Spirit Airlines, a pioneer of ultra-low-cost travel in the US, has ceased all operations as of May 2, 2026, after failing to secure a $500 million bailout from the Trump administration. The carrier, known for its distinctive yellow planes, announced an ‘orderly wind-down’ on Saturday, leaving thousands of passengers stranded and over 11,000 employees facing uncertainty.
The collapse follows months of financial turmoil for the airline, which filed for bankruptcy twice in 2025. Spirit had reached an agreement in March with bondholders on a restructuring plan that aimed to position the company for recovery by early summer. However, a dramatic spike in jet fuel prices—doubling since the onset of the US-Israeli war on Iran in late February—derailed those efforts, draining the liquidity needed to sustain operations.
— Spirit Airlines (@SpiritAirlines) May 2, 2026
‘Sustaining the business required hundreds of millions of additional dollars of liquidity that Spirit simply does not have and could not procure,’ said Dave Davis, President and CEO of Spirit Airlines, in a press release. ‘This is tremendously disappointing and not the outcome any of us wanted.’

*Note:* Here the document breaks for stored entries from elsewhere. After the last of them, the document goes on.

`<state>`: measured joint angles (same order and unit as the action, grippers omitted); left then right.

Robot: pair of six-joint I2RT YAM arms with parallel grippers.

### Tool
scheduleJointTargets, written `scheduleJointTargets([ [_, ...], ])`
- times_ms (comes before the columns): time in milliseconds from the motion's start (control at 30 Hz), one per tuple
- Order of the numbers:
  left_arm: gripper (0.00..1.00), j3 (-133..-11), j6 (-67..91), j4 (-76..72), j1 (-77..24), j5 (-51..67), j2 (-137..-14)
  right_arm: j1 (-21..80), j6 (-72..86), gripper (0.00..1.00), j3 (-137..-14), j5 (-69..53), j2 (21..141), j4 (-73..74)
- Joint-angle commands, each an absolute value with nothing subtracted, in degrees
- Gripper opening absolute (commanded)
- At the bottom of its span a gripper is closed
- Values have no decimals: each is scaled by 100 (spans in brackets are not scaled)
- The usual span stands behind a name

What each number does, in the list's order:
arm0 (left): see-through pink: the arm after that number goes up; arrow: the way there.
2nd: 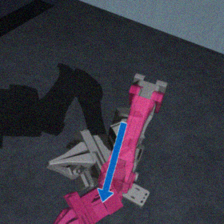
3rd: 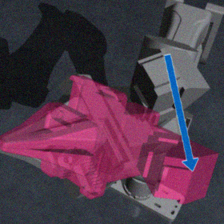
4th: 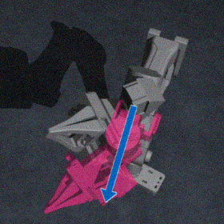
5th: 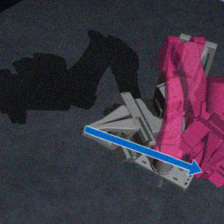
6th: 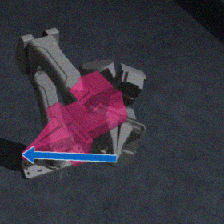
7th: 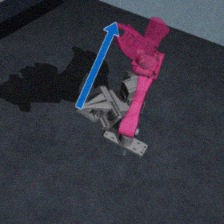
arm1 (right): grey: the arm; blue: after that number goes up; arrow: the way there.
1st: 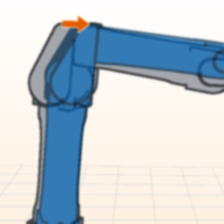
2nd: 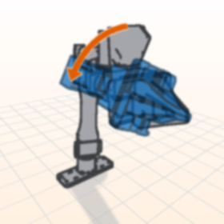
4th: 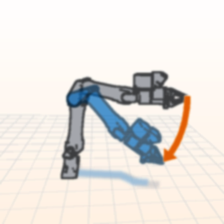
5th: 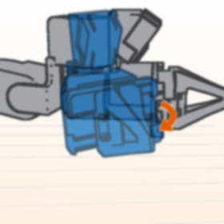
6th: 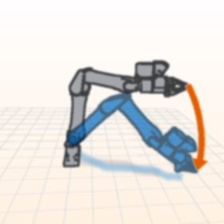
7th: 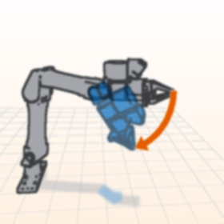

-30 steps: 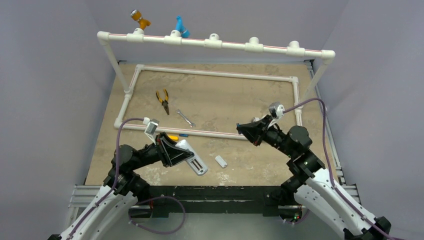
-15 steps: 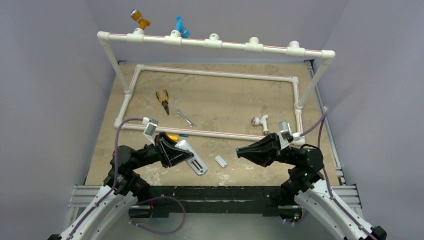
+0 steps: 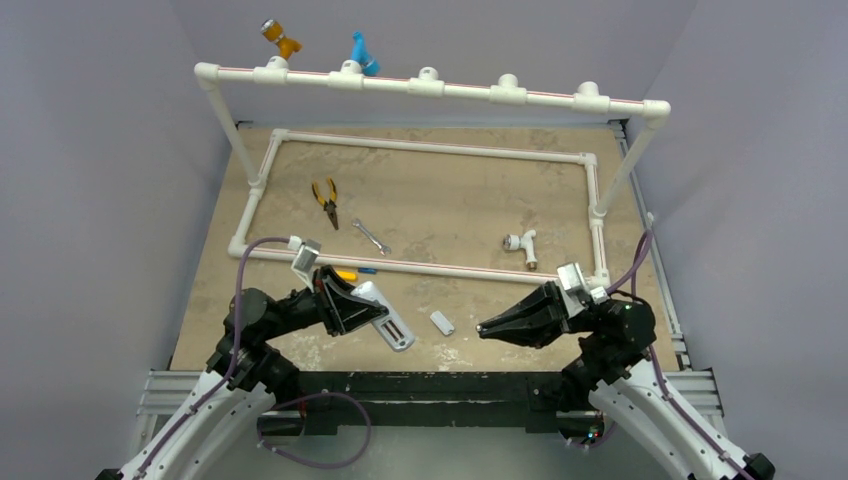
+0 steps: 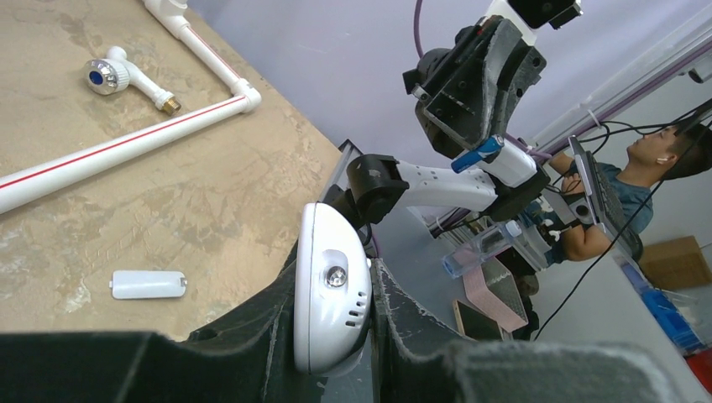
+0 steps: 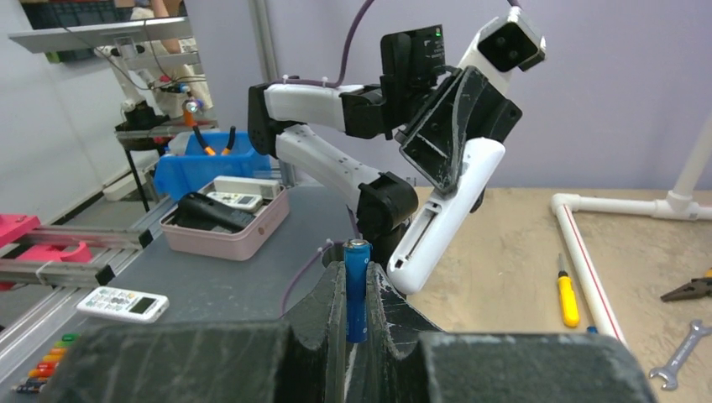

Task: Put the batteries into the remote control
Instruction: Load the battery into the remote control.

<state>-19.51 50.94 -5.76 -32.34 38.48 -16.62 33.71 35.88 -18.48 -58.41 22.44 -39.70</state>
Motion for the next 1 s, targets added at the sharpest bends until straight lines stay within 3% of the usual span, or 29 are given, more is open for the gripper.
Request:
scheduleJointTargets([
  [0, 0, -2222, 4902, -656, -3259, 3762, -1572, 3399, 3355, 0, -2189, -6169, 2189, -4136],
  [567, 0, -2208, 4913, -692, -3258, 3801, -1536, 3401, 2782, 0, -2628, -6408, 2111, -3451],
  [633, 0, -2207, 4926, -683, -3258, 3796, -1530, 3396, 2610, 0, -2788, -5830, 2063, -2835],
  [733, 0, -2242, 4912, -595, -3254, 3768, -1522, 3401, 3220, 0, -3208, -3776, 2087, -1930],
  [967, 0, -2202, 5008, -683, -3257, 3657, -1530, 3396, 6254, 0, -3569, -521, 1927, -449],
])
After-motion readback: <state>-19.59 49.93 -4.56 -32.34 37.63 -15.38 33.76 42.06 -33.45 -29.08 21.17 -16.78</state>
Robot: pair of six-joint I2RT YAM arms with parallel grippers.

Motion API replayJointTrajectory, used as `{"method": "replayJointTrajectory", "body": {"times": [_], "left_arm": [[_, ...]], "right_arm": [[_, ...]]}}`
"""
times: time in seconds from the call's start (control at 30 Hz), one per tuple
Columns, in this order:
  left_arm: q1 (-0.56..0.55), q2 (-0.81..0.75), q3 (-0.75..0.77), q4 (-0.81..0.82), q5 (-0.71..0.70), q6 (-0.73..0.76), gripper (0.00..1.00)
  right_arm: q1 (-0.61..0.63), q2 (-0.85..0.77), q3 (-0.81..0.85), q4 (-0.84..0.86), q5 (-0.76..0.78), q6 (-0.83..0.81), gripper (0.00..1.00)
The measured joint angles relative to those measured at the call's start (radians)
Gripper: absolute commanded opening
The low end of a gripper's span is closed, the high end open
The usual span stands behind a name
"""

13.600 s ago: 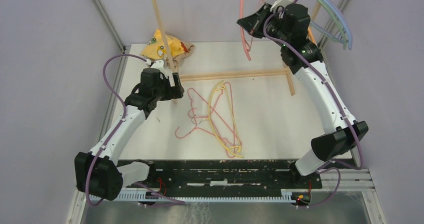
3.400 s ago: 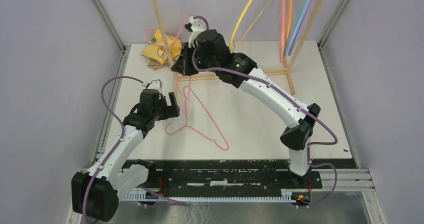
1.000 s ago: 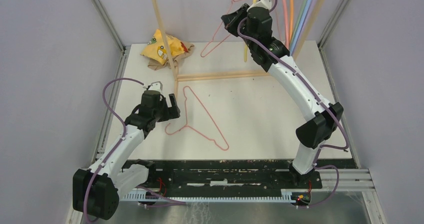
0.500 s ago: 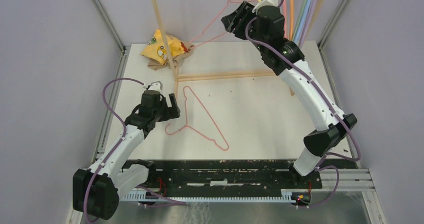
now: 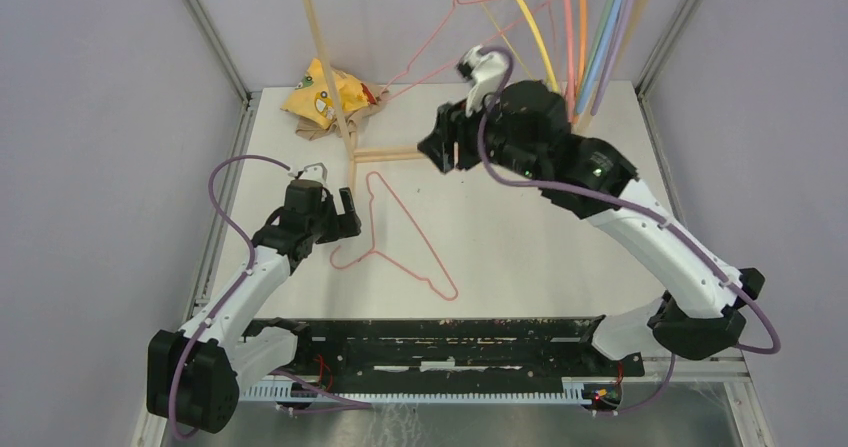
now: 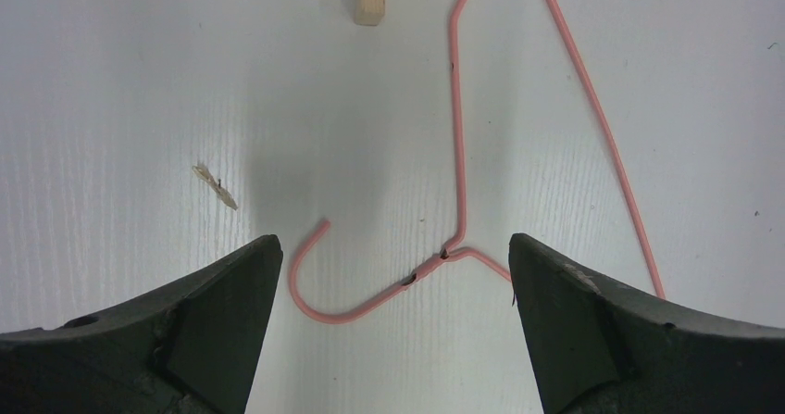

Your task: Organize the hangers

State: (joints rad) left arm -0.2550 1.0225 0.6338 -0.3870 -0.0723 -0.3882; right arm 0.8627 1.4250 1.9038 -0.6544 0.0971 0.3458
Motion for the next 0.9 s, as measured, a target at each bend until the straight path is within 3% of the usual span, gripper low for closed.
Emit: {"method": "replayJointTrajectory", "body": {"times": [0.2,0.37,0.9], "left_arm": [[0.0,0.0,0.0,-0.001,0.004,-0.001,0.99],[0.0,0.0,0.001,-0.009,0.003,-0.001,0.99],[0.043,-0.045,0.01,-0.071,0.006,-0.117,0.99]], "right_arm": [[0.098,0.016,-0.334,-0.112,-0.053,-0.052,0.58],[0.146,0.085,-0.491,-0.128,-0.072,-0.09,0.57],[0.216,0.512,-0.484,0.004,-0.097,-0.19,0.49]]}}
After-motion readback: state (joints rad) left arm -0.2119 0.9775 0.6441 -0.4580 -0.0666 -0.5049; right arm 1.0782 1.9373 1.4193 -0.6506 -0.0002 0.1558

Fuel costs, which can account for up to 40% of an airline’s expenses, became an insurmountable burden for Spirit as geopolitical tensions in the Middle East escalated. Savanthi Syth, an airlines analyst at Raymond James, noted that the carrier had been scaling back flights and aircraft during its latest bankruptcy process but was already on shaky ground even before the fuel crisis hit. The war’s impact on energy markets proved to be the decisive blow.
Spirit’s website now displays a stark message confirming the immediate cancellation of all flights and the unavailability of customer service. Passengers with existing bookings are unlikely to receive direct refunds from the airline, though some may recover funds through credit card claims. The company, which began operations in 1992, had pressured larger carriers with its no-frills model for over three decades.
Efforts to secure government support unraveled despite initial optimism. A proposed rescue deal that would have seen the US government take up to 90% ownership of Spirit faced fierce opposition from Wall Street, Capitol Hill, and even within Trump’s cabinet, with Transportation Secretary Sean Duffy criticizing it as a waste of taxpayer money. On Friday, Trump revealed a ‘final proposal’ had been offered but ultimately fell through.